Chapter 06
How ML Actually Works
Training, features, labels, overfitting — what a machine learning model really does, without the equations.
ML is pattern-finding, not rule-writing
Traditional software is explicit. A developer writes rules: if the user has been inactive for 30 days, send a re-engagement email. The logic is readable, auditable, and static. It does exactly what you tell it.
Machine learning flips this. Instead of writing rules, you show the system examples — thousands or millions of them — and let it figure out the rules itself. You don't tell the model "inactive for 30 days = churn risk." You show it 500,000 historical users, their behavior, and whether they churned, and it learns which patterns predict churn.
This is powerful when the rules are too complex to write — like recognizing spam, ranking search results, or detecting fraud. It's a liability when you can't explain what rules the model learned, or when the patterns in historical data don't reflect the world you're shipping into.
PM Insight
"Just use ML" is often said in product meetings as if it's a straightforward upgrade from rules. It's not. ML trades interpretability and control for pattern-matching power. Knowing when that trade is worth it — and when it isn't — is one of the most valuable things a PM can bring to a technical conversation.
The ingredients: features and labels
Every ML model learns from two things:
Features — the inputs
Features are the pieces of information you give the model to make a prediction. For a churn model: days since last login, number of sessions last month, plan tier, number of errors encountered, feature adoption rate. Each of these is a feature.

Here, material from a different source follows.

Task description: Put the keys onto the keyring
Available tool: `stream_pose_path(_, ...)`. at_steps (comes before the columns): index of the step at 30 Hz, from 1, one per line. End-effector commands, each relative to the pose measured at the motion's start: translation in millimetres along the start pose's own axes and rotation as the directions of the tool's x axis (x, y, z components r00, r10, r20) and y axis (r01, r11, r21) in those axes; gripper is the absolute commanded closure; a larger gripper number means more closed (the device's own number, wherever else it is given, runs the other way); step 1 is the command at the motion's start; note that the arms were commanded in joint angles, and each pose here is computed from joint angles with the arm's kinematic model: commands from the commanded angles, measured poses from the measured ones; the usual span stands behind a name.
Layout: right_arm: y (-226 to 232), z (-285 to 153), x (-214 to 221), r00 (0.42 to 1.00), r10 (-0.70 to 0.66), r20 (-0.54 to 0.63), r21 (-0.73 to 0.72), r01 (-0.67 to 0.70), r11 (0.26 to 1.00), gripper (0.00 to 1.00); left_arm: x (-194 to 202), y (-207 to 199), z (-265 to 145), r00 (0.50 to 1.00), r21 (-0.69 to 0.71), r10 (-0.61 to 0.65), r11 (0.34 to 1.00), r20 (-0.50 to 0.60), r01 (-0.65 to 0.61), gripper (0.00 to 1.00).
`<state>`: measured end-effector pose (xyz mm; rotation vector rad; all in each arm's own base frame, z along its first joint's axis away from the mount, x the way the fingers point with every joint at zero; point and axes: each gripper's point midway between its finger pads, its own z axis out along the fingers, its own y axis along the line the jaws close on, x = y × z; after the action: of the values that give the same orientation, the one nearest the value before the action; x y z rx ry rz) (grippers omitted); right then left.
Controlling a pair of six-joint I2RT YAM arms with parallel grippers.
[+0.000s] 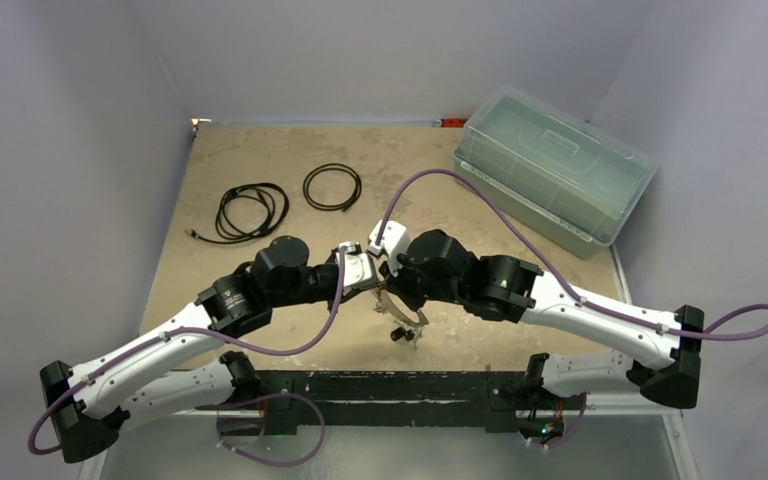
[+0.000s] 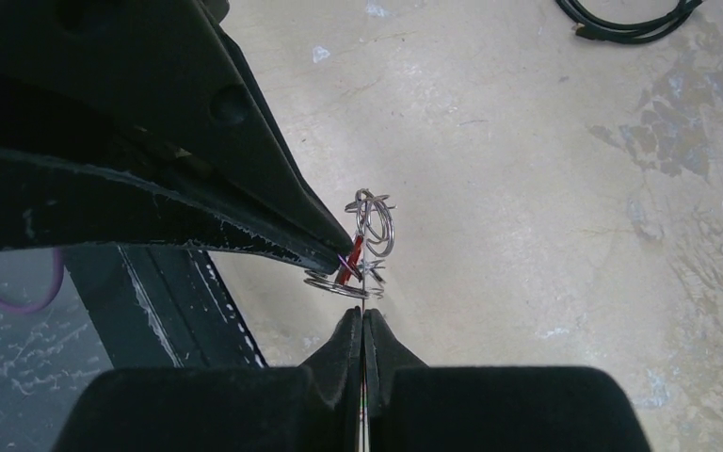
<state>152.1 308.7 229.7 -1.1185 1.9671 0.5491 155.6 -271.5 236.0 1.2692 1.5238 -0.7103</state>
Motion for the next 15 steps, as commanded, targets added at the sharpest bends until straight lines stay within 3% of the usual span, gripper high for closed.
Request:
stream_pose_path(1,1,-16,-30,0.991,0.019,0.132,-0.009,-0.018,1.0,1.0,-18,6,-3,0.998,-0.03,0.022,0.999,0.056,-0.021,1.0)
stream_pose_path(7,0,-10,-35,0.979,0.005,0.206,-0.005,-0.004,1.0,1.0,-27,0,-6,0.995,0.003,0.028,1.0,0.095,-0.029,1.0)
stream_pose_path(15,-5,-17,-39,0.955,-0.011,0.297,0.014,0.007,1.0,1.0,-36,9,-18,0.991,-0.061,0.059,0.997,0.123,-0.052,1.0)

Feature selection is where a huge amount of the actual ML work happens — and where domain knowledge (yours) is irreplaceable. The model can only learn from patterns in the features you give it. If you don't include a feature, the model can't use it. If you include a feature that leaks future information into the past, the model will appear to work brilliantly — and fail in production.
Example: temporal leakage
You're building a churn model. Someone adds a feature: "number of support tickets raised in the 30 days before the churn date." In training data, this is available — the month is already over. The model discovers it's highly predictive and scores 96% accuracy.
In production, you're predicting whether a user will churn over the next 30 days. Those future tickets don't exist yet. The feature that made the model look brilliant simply can't be computed — and the model fails silently.
The model didn't learn "this user seems frustrated." It learned "this user already churned." It was handed the answer during training, disguised as an input.
Labels — what you're predicting
Labels are the answers you want the model to learn. Did this user churn? (yes/no.) What did this user click on? How much revenue will this account generate? Labels are typically drawn from historical data — you know what actually happened.
The label definition problem
How you define the label shapes everything the model learns. "Churn" defined as "no login in 30 days" vs "subscription cancelled" trains completely different models. A mismatch between your label definition and the business problem you're solving is one of the most common — and most invisible — ML failure modes.
How training works
Training is the process of finding the model parameters that best explain the patterns in your data. Here's the intuition:
Start with a guess
The model begins with random (or initialized) parameters — essentially no knowledge.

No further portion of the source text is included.